Se il capitone di Capodanno sa di fango è colpa dell’alga
Il capitone che avete mangiato a Natale sapeva di fango? Oppure quello che mangerete a Capodanno avrà un gusto di alga di fiume?
Se è così vuol dire che non è stato allevato in acque pulite e che non è stato fatto spurgare in acqua corrente..
Il gusto di fango è una caratteristica tipica dei pesci che vivono in acque ferme o lente, ma solo se ricche di microalghe (le acque che d’estate diventano verdognole o giallastre, per intenderci). E le vasche degli allevamenti spesso non fanno eccezione.
I pesci tipici di acque dolci, conosciute nella tradizione contadina, con questo gusto erano: anguilla, carpa, tinca, pesce gatto. Si tratta anche di pesci che riescono a vivere senza grandi tenori d’ossigeno disciolto nell’acqua e per questo possono essere stabulati anni in stagni artificiali dove l’acqua si scalda facilmente e non ha ricambio.
Per questa facilità di allevamento (ma anche per il grande contenuto nutritivo delle loro carni) erano i pesci consumati nelle cascine della Pianura Padana.
Ed è proprio nella cucina contadina che si sono tramandati i sistemi per abbattere il gusto di “nita” (“fango” in piemontese) attraverso alcuni accorgimenti; primo tra tutti quello di uccidere il gusto e aumentare la conservabilità con ricette in “carpione” cioè con immersione in marinate molto liquide a base di aceto. In questo caso, il pesce che si cucinava preventivate fritto, si conservava per intere settimane.
Il gusto di fango è dato da microalghe o cianobatteri (sono più o meno la stessa cosa) che, con i movimenti della bocca, necessari per la respirazione e l’alimentazione del pesce, entrano nell’apparato digerente e fissano nel muscolo questo retrogusto sgradevole.
Oggi però, il gusto di fango è esteso anche a i pesci di acqua corrente, come quelli che vivono nel Po a Torino. Il gusto di fango diventa sentore di “fogna” che attacca anche pesci da acque ricche di ossigeno ma che vivono in tratti molto eutrofizzati, cioè inquinati con contaminanti organici come gli scarichi fognari. È così, da gusto di pesci da stagno è diventato il gusto delle trote del Po a Torino, dei barbi dell’Arno a Firenze, dei cavedani e del Tevere a Roma.
Per mandare via questo gusto si devono stabulare i pesci in acqua corrente pulita aspettando che i prodotti di risulta dei cianobatteri siano eliminati per via renale. Per questo, il capitone sarebbe meglio comperarlo vivo, in una pescheria o in un banco del supermercato che lo ha mantenuto almeno tre giorni in acqua corrente.
Il “gusto di fango” è dato anche alle trote dei laghetti dove si pesca a pagamento, laghetti non alimentati da acqua sorgiva e sovraffollati di pesci.
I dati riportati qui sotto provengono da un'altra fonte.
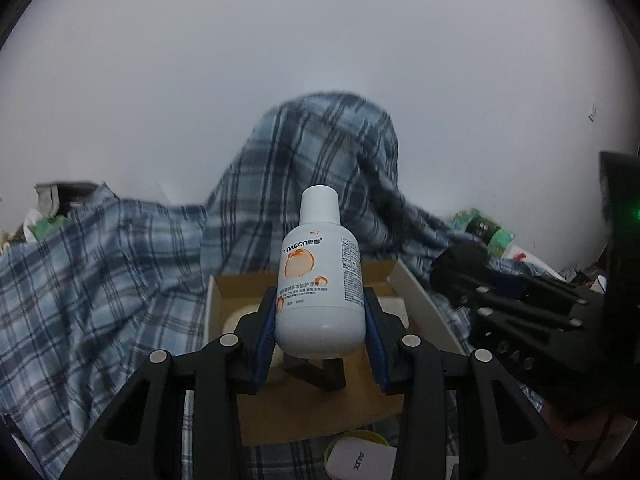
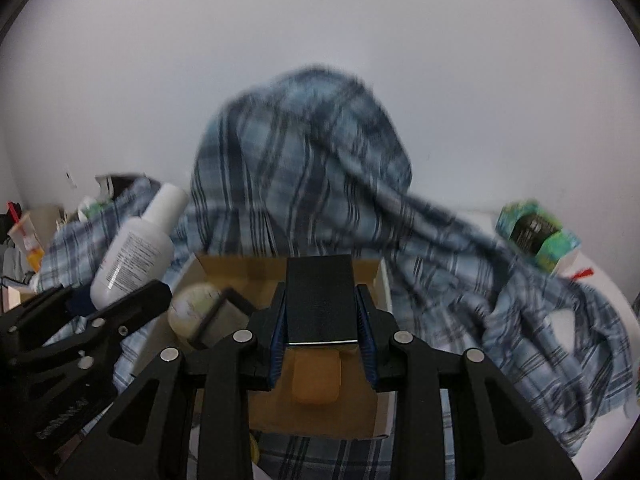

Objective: Organize rigid objects
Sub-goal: 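Carry the white bottle and black item over the cardboard box with both grippers, then lower both items into the cardboard box and open both grippers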

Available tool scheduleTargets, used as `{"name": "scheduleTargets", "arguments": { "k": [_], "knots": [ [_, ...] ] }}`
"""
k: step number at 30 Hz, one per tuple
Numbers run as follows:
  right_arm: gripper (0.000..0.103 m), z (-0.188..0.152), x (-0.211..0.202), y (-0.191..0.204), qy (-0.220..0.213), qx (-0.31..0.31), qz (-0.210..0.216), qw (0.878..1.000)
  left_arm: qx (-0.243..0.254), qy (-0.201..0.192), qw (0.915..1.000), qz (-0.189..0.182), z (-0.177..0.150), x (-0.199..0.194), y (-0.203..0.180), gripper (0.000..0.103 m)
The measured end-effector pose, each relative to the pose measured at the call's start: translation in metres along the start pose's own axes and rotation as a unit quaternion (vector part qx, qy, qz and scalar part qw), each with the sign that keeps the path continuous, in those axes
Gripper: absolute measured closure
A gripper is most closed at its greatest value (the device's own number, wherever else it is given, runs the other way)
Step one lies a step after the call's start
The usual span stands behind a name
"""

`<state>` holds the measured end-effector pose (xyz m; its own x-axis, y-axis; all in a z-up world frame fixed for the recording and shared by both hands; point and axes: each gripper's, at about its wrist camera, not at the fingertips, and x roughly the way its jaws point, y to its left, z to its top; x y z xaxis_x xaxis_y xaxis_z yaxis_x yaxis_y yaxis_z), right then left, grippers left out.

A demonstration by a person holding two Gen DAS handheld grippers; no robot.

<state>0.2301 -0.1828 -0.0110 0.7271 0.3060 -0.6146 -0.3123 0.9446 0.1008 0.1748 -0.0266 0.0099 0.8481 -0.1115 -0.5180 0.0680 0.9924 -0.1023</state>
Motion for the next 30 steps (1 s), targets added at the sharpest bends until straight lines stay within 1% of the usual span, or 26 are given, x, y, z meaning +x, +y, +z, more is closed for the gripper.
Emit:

Oppure in quelle allevate da piscicolture poco attente alla proliferazione di alghe brune. Se le trote sono state allevate in vasche sporche dove l’acqua corrente non basta a spazzare vie gli escrementi e le microalghe, anche un bel filetto di trota salmonata sa di fango. Qualche giorno fa in un prestigioso ristorante di Torino ci è capitato di ordinare proprio un filetto di trota salmonata cucinato con una ricetta davvero invitante, con panna e ginepro. Ma all’assaggio la carne di pesce era immangiabile proprio per il forte gusto di fango da pesce allevato in vasche poco igienizzate e con acqua a ricambio troppo lento, oppure riciclata.
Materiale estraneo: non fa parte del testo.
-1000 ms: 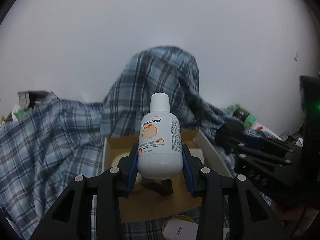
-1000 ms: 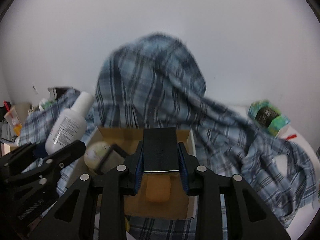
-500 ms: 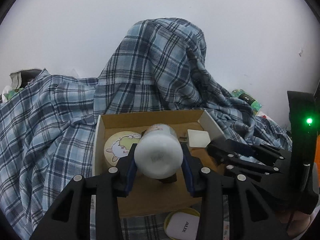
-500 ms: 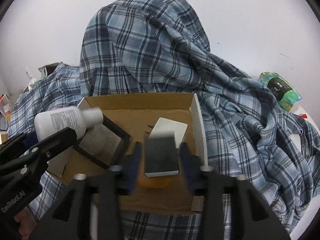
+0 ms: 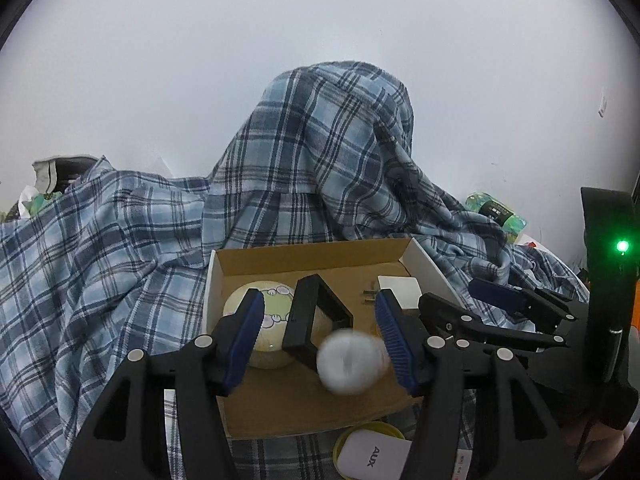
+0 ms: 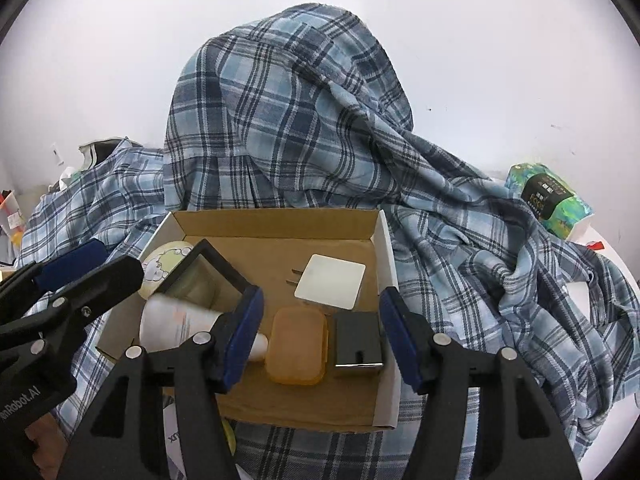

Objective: Organize rigid objects
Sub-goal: 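Lower both items into the cardboard box and open both grippers, then withdraw both tools toward the pill bottle and grey card box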

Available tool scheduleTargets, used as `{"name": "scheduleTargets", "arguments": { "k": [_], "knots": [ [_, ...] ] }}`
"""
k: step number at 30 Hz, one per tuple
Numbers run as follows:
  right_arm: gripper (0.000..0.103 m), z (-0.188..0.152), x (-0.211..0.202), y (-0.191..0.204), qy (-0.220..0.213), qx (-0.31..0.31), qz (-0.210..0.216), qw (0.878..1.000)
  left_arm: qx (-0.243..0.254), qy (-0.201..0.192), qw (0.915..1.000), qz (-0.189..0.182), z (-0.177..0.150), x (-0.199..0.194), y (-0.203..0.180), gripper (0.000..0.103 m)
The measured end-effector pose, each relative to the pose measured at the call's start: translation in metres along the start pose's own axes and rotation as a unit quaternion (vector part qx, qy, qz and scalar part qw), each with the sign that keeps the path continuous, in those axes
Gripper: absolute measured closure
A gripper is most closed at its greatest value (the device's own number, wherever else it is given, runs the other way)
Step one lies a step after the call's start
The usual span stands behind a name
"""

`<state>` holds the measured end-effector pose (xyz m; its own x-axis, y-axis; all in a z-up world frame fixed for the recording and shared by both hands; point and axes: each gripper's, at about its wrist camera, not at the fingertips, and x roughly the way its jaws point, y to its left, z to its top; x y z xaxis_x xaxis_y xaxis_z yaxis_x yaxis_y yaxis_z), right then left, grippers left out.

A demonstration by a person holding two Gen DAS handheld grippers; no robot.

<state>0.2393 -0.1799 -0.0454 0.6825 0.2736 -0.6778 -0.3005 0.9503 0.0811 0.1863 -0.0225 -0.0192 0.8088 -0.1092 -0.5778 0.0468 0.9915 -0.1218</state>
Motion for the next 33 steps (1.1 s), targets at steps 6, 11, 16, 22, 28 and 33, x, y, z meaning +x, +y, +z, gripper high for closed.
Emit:
{"name": "scheduleTargets", "arguments": {
  "k": [6, 11, 16, 22, 28, 33],
  "knots": [
    [0.044, 0.010, -0.026, 0.004, -0.030, -0.003, 0.005, 1.000, 0.007, -0.023, 0.9997, 0.002, 0.008, -0.021, -0.003, 0.043],
    [0.044, 0.015, -0.061, 0.011, -0.064, -0.008, 0.009, 0.998, 0.001, -0.052, 0.9986, -0.007, 0.016, -0.056, -0.006, 0.043],
    [0.044, 0.001, -0.099, 0.016, -0.088, -0.005, 0.012, 0.996, 0.009, -0.080, 0.9967, 0.005, 0.007, -0.092, -0.008, 0.043],
    [0.044, -0.027, -0.128, 0.021, -0.088, -0.009, 0.011, 0.996, 0.000, -0.077, 0.9970, 0.008, -0.015, -0.120, 0.002, 0.043],
    [0.044, -0.065, -0.134, 0.014, -0.059, 0.009, 0.003, 0.998, -0.003, -0.056, 0.9983, 0.013, -0.045, -0.136, 0.010, 0.043],
    [0.044, -0.096, -0.130, 0.005, -0.027, 0.033, -0.005, 0.999, -0.010, -0.042, 0.9990, 0.016, -0.073, -0.142, 0.014, 0.022]
  ]
}}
Tornando alla nostra anguillona a cui è stata impedita la via del ritorno alla zona della riproduzione (il capitone), se venisse pescata in fiume con acqua corrente o in mare (raro ma possibile) oppure in un grande lago glaciale, non “saprebbe di fango”.
Il sapore di fango non comporta problemi per la salute.
I pesci che vivono in ambienti eutrofizzati si possono mangiare benissimo, come risulta da analisi compiute dall’Istituto Zooprofilattico di Torino su trote pescate nel Po alla Gran Madre e della Dora Riparia a Collegno: risultavano perfettamente a norma nelle concentrazioni di metalli, Ddt, idrocarburi. Ma, aperte in laboratorio, hanno sparso un odore immondo di fogna.
Ma non a tutti questo gusto fa poi così schifo. E molti pensano che sia caratteristico del pesce, un po’ come per qualcuno “l’odore di porto” è l’odore del mare.
Tempo fa, abbiamo cucinato proprio una trota del Po, pescata a Moncalieri: salmonata naturale, stupenda. Ma portata in tavola era immangiabile. Eppure due amici hanno detto che era buonissima, “molto delicata” e “non è vero che ha un gusto cattivo, è il gusto del pesce”… De gustibus.